FakeFormer: Efficient Vulnerability-Driven Transformers for Generalisable Deepfake Detection

This is an official implementation for FakeFormer! [📜Paper]

Contact: dat.nguyen@uni.lu. Any questions or discussions are welcome!

Updates

27/11/2025: Release official code and pretrained weights 🌈.
06/09/2024: First version pre-released for this open source code 🌱.

Abstract

Recently, Vision Transformers (ViTs) have achieved unprecedented effectiveness in the general domain of image classification. Nonetheless, these models remain underexplored in the field of deepfake detection, given their lower performance as compared to Convolution Neural Networks (CNNs) in that specific context.

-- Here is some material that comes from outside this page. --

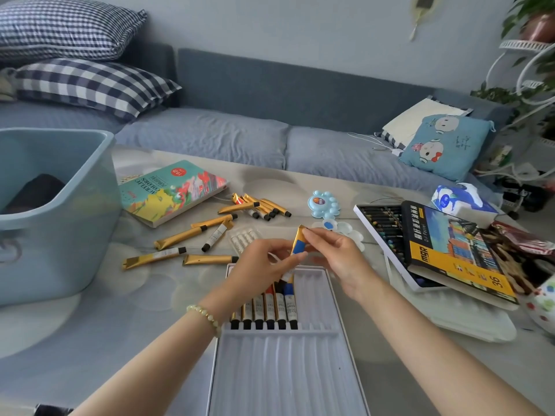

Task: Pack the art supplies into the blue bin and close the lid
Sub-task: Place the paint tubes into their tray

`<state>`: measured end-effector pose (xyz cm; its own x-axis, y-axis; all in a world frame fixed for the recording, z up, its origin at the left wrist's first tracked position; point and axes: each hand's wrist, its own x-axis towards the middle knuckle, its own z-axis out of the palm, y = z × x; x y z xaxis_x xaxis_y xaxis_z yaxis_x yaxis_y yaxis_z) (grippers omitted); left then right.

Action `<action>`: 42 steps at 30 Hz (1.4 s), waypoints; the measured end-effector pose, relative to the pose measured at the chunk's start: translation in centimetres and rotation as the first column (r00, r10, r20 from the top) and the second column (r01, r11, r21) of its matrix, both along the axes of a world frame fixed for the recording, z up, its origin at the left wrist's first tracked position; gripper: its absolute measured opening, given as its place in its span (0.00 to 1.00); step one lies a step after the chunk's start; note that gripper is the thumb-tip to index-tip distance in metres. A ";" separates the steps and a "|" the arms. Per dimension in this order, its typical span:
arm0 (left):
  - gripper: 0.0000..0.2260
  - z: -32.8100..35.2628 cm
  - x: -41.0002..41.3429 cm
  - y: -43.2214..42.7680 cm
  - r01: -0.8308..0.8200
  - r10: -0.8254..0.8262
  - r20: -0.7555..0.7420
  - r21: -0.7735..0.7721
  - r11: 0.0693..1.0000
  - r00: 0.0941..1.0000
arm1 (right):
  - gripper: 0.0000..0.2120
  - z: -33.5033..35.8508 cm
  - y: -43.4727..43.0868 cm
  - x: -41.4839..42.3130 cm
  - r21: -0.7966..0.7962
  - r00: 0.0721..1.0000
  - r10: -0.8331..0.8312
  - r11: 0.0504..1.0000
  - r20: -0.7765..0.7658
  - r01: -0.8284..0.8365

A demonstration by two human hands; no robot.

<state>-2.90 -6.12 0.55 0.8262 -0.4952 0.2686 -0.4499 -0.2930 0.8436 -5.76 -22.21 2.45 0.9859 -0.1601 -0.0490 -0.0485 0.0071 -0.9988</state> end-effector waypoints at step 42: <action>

In this paper, we start by investigating why plain ViT architectures exhibit a suboptimal performance when dealing with the detection of facial forgeries. Our analysis reveals that, as compared to CNNs, ViT struggles to model localized forgery artifacts that typically characterize deepfakes. Based on this observation, we propose a deepfake detection framework called FakeFormer, which extends ViTs to enforce the extraction of subtle inconsistency-prone information. For that purpose, an explicit attention learning guided by artifact-vulnerable patches and tailored to ViTs is introduced. Extensive experiments are conducted on diverse well-known datasets, including FF++, Celeb-DF, WildDeepfake, DFD, DFDCP, and DFDC. The results show that FakeFormer outperforms the state-of-the-art in terms of generalization and computational cost, without the need for large-scale training datasets.

Main Results

Results on 6 datasets (CDF1, CDF2, DFW, DFD, DFDC, DFDCP) under cross-dataset evaluation setting reported by AP and AUC.

CDF1

CDF2

DFW

DFD

DFDC

DFDCP

AUC	AP
97.25	98.36

AUC	AP
94.45	97.15

AUC	AP
81.74	83.72

AUC	AP
96.12	98.31

AUC	AP
78.91	80.01

AUC	AP
96.30	99.50

Recommended Environment

For experimental purposes, we encourage the installation of the following libraries. Both Conda or Python virtual env should work.

CUDA: 11.4
Python: >= 3.8.x
PyTorch: 1.8.0
TensorboardX: 2.5.1
ImgAug: 0.4.0
Scikit-image: 0.17.2
Torchvision: 0.9.0
Albumentations: 1.1.0
mmcv: 1.6.1

Pre-trained Models

📌 The pre-trained weights of FakeFormer and FakeSwin can be found here

Docker Build (Optional)

We further provide an optional Docker file that can be used to build a working env with Docker. More detailed steps can be found here.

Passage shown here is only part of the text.